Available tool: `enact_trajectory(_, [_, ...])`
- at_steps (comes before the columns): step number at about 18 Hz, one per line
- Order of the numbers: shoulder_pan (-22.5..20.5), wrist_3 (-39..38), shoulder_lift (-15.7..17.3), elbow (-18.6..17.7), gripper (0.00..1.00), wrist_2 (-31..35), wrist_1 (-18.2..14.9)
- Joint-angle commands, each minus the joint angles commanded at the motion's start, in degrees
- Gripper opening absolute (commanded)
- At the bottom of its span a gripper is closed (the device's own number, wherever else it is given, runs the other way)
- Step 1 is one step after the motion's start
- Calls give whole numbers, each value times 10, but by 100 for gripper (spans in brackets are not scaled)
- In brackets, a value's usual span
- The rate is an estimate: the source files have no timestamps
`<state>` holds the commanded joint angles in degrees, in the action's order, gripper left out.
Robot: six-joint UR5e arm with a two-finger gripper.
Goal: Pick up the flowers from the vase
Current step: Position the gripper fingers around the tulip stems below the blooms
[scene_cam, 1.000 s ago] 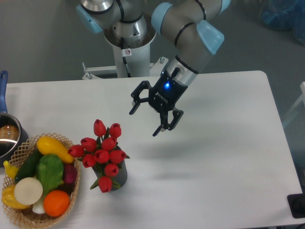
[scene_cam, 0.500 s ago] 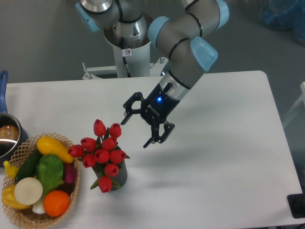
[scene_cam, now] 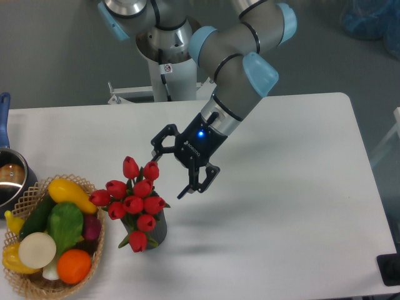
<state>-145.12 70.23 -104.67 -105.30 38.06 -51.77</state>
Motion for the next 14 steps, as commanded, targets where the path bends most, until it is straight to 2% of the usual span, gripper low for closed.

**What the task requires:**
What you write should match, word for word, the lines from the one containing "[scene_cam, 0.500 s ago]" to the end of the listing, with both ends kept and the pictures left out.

**Solution to this exercise:**
[scene_cam, 0.500 s ago] 
[scene_cam, now] 
<state>-145.12 70.23 -104.67 -105.30 38.06 -51.77</state>
Motion for the next 14 steps, as commanded, targets where the path bends most, until it is straight to 2% of the usual span, gripper low for closed.

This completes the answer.